§ Exercise prompt: Tell me, please, how many lines in the records below include the word "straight". Give no more than the number.

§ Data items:
━━━━━━━━━━━━━━━━━━━━━━━━━━━━━━
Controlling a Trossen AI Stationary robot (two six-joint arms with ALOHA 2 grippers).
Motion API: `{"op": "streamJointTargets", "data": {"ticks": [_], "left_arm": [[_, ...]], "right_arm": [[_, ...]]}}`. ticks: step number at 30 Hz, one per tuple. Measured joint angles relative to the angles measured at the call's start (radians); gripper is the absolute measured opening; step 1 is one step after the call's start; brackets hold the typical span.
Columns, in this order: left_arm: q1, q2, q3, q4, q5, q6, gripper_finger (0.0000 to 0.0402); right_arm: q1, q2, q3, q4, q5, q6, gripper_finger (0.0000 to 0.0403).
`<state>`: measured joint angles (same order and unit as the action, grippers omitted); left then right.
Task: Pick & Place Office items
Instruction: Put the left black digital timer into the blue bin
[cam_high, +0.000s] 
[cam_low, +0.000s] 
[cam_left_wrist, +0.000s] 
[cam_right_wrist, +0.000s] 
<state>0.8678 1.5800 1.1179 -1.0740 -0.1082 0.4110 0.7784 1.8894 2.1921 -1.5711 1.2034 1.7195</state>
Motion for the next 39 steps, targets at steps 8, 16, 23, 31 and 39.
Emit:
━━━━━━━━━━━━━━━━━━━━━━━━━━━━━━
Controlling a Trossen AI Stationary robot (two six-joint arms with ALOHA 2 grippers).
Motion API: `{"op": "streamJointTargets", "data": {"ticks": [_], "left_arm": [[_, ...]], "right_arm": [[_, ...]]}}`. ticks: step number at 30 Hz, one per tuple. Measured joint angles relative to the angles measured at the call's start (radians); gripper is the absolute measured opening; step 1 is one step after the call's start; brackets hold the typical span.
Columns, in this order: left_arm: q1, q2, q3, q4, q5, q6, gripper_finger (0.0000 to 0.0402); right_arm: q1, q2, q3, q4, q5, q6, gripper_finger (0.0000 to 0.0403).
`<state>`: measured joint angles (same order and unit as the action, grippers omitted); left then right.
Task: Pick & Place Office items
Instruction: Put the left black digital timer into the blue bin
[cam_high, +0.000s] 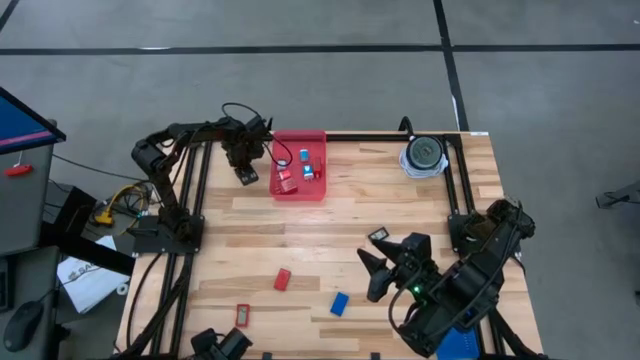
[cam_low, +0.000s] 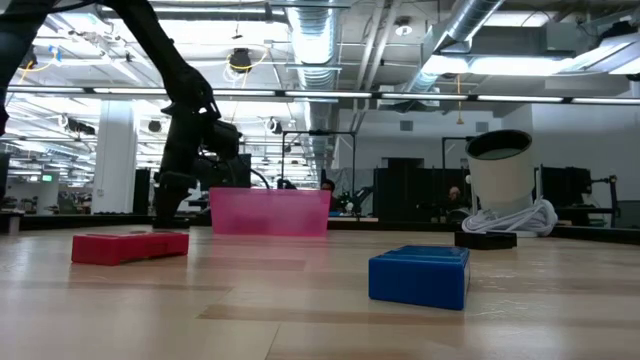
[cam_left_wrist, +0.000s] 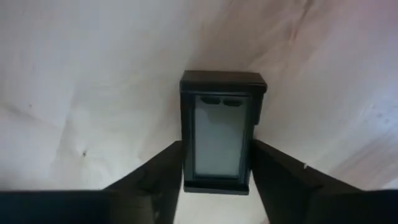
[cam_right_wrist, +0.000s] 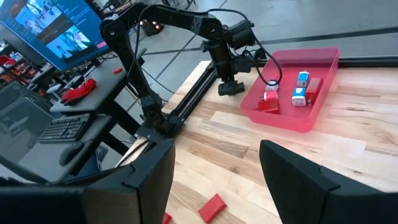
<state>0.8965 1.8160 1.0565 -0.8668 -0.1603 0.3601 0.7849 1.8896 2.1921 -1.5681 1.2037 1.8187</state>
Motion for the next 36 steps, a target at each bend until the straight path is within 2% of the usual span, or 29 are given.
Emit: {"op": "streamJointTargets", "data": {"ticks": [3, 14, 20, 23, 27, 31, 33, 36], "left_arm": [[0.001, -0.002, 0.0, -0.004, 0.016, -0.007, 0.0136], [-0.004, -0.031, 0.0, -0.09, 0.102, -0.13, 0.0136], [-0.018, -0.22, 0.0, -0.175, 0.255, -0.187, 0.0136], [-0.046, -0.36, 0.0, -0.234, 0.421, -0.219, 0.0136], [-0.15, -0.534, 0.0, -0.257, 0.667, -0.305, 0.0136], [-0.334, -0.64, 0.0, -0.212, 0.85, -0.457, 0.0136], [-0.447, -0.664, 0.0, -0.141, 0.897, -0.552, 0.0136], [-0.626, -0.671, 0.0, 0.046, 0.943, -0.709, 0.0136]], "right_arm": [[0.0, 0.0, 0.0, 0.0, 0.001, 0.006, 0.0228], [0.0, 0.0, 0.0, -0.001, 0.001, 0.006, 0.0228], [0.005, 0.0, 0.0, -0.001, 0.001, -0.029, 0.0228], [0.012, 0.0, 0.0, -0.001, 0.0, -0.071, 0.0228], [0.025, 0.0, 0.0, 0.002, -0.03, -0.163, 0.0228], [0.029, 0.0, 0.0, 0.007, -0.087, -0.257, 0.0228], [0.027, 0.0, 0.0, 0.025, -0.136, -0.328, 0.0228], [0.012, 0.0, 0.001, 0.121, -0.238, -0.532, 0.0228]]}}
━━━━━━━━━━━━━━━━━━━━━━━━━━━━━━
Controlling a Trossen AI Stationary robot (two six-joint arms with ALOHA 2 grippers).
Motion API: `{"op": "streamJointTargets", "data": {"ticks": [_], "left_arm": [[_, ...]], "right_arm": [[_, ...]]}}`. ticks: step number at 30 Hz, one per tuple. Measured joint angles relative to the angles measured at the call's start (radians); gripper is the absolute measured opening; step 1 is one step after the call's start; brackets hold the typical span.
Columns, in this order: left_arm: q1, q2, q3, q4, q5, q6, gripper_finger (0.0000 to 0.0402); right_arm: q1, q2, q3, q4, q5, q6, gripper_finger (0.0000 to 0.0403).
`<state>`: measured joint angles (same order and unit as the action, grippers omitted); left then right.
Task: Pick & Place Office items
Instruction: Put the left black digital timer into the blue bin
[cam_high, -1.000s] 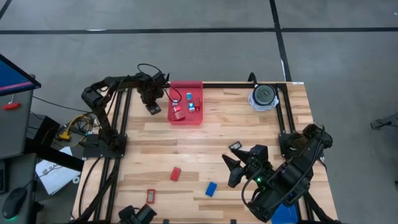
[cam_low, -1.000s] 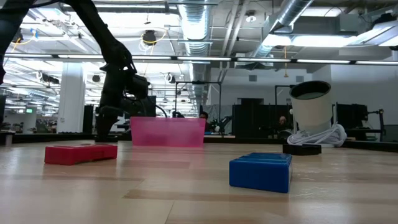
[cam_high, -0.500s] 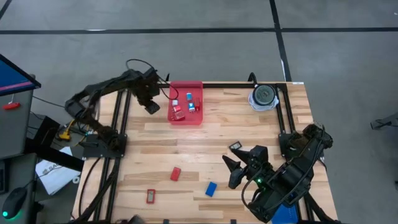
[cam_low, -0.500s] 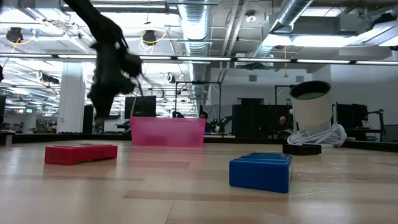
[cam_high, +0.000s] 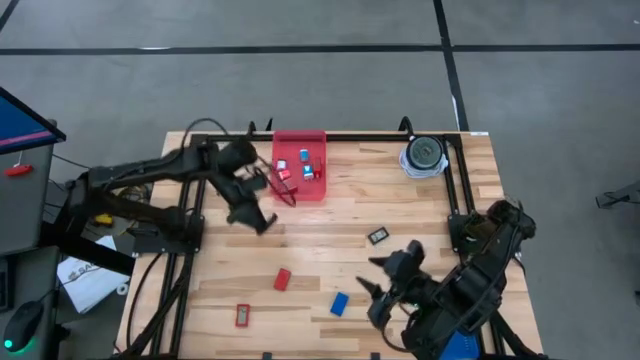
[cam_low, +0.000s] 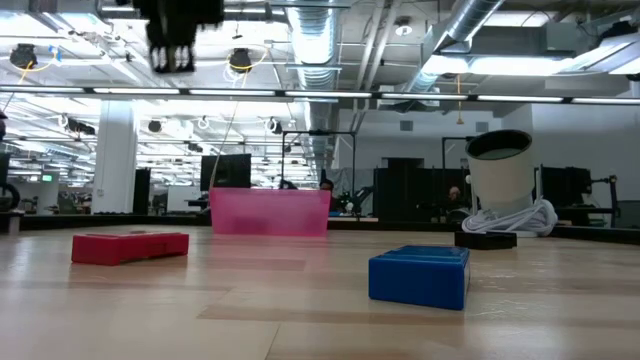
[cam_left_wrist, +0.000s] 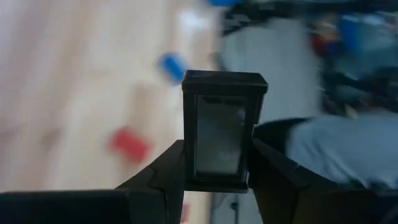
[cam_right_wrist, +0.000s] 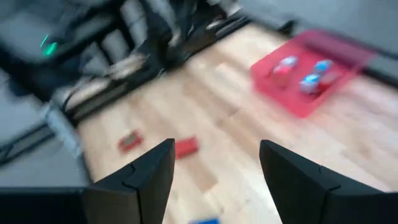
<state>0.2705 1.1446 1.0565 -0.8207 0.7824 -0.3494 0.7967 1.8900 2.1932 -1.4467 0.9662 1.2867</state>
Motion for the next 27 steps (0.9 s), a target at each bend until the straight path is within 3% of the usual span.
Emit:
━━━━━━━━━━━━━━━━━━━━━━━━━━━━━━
§ Worked solution: 2